The annual turnover of the 12 most influential criminal structures is believed to total EUR 1.8 B, which skews competition, drives away foreign investments and provides a platform to influence political processes and government institutions, the draft report says, as cited by Trud daily.
The report cites the disappearance of gangster pair Angel Hristov and Plamen Galev aka the "Galevi brothers", as an example of Bulgaria's systematic problems in the rule of law.
The "Galevi brothers" disappeared at the beginning of May after the Bulgarian Supreme Court of Cassation finally confirmed their organized crime sentences. The two were supposed to be sent to jail for 5 and 4 years respectively.

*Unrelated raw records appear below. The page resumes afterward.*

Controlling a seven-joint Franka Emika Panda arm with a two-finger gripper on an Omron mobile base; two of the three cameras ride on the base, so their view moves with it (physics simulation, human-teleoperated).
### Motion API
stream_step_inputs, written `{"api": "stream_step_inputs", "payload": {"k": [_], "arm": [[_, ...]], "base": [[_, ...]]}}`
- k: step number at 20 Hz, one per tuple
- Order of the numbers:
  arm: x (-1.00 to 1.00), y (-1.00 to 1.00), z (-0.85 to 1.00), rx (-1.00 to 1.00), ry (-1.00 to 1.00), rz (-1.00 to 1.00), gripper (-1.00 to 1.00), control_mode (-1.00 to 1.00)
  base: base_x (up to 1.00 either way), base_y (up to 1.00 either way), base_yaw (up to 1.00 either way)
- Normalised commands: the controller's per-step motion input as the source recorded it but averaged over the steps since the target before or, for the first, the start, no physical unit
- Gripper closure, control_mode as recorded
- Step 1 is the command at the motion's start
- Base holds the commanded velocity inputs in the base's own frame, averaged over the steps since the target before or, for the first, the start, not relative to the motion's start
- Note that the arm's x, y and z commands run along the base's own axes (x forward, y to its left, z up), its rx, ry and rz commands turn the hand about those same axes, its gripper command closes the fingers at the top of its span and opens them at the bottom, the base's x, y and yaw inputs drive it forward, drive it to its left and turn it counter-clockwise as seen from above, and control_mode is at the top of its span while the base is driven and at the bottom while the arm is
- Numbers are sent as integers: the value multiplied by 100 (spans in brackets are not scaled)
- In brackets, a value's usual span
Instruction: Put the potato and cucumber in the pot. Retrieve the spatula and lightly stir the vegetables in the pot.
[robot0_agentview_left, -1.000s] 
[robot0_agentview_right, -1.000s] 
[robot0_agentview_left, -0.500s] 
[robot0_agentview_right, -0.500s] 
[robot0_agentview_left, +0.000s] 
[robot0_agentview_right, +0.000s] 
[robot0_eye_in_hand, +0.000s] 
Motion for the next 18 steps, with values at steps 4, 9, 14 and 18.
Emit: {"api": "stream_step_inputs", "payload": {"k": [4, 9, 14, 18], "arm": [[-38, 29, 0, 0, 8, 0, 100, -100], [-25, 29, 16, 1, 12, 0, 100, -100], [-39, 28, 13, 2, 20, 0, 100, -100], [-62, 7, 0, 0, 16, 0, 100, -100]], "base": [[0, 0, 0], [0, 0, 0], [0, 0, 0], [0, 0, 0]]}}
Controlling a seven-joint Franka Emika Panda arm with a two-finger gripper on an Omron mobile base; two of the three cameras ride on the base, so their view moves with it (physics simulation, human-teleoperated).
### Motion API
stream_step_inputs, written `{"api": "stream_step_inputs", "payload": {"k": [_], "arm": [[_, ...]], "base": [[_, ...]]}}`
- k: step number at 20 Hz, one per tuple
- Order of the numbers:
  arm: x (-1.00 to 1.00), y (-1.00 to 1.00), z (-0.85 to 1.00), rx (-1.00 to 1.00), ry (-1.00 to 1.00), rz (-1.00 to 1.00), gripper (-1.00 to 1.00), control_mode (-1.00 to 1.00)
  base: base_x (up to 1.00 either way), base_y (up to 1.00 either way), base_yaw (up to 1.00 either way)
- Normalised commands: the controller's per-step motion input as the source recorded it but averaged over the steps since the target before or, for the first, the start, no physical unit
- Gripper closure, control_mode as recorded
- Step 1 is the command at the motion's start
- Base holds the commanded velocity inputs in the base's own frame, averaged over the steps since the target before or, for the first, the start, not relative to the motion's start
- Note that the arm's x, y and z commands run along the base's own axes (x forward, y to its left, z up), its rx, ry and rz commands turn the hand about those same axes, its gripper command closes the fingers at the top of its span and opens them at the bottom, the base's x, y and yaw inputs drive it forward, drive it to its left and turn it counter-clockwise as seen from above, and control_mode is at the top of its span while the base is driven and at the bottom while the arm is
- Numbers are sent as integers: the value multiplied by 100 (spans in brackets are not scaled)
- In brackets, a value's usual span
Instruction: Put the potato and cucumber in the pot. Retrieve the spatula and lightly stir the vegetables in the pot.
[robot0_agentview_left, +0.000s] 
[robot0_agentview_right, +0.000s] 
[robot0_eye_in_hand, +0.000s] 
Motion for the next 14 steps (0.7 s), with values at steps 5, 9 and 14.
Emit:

On May 9, Galev and Hristov were issued a nationwide search warrant amidst reports they fled abroad with a huge stash of money and strong criticism on the part of the European Commission.
The search of the Bulgarian authorities ended up with no result, while in the meantime the executive and judiciary exchanged accusations for the blunder of letting the two mobsters get away.
The draft of the European Commission crucial document arrived in Sofia Sunday evening.
Bulgaria's cabinet Borisov of the center-right Citizens for European Development of Bulgaria party, GERB, had just one day – Monday to examine the text and make objections, the Bulgarian National Radio, BNR, explained. The objections can pertain only to the technical part, not the so-called political document.
Changes in the draft can be made only during debates at a summit of the EU Commissioners, scheduled for Wednesday, just hours before the public release of the report.
The same diplomatic sources have reiterated before Trud that the possibility to separate the monitoring of Bulgaria and Romania over the political crisis in the northern neighbor has been on the table all the way until Saturday, but the most likely outcome is that the Status Quo will remain.
Last week Prime Minister, Boyko Borisov, on his own request, held in Brussels emergency talks with the President of the European Commission, Jose Manuel Barroso, which many observers saw as a desperate last attempt to "soften some of the strongest criticism."
The leader of the Bulgarian Socialist Party, BSP, and the Party of European Socialists, PES, Sergey Stanishev, forecasted that the European Commission will retain the monitoring mechanism on Bulgaria, and called it a "failure of GERB."
Western media published harsh comments on Bulgaria and Romania in the eve of the release of the reports. AFP wrote the EU is now paying the bill of pressing ahead with the accession of Bulgaria and Romania, where, along with Hungary, democracy is under fire.
Europe is facing a nightmare because of the attacks on democracy and rule of law in Bulgaria, Romania, and Hungary, Austrian Die Presse stressed.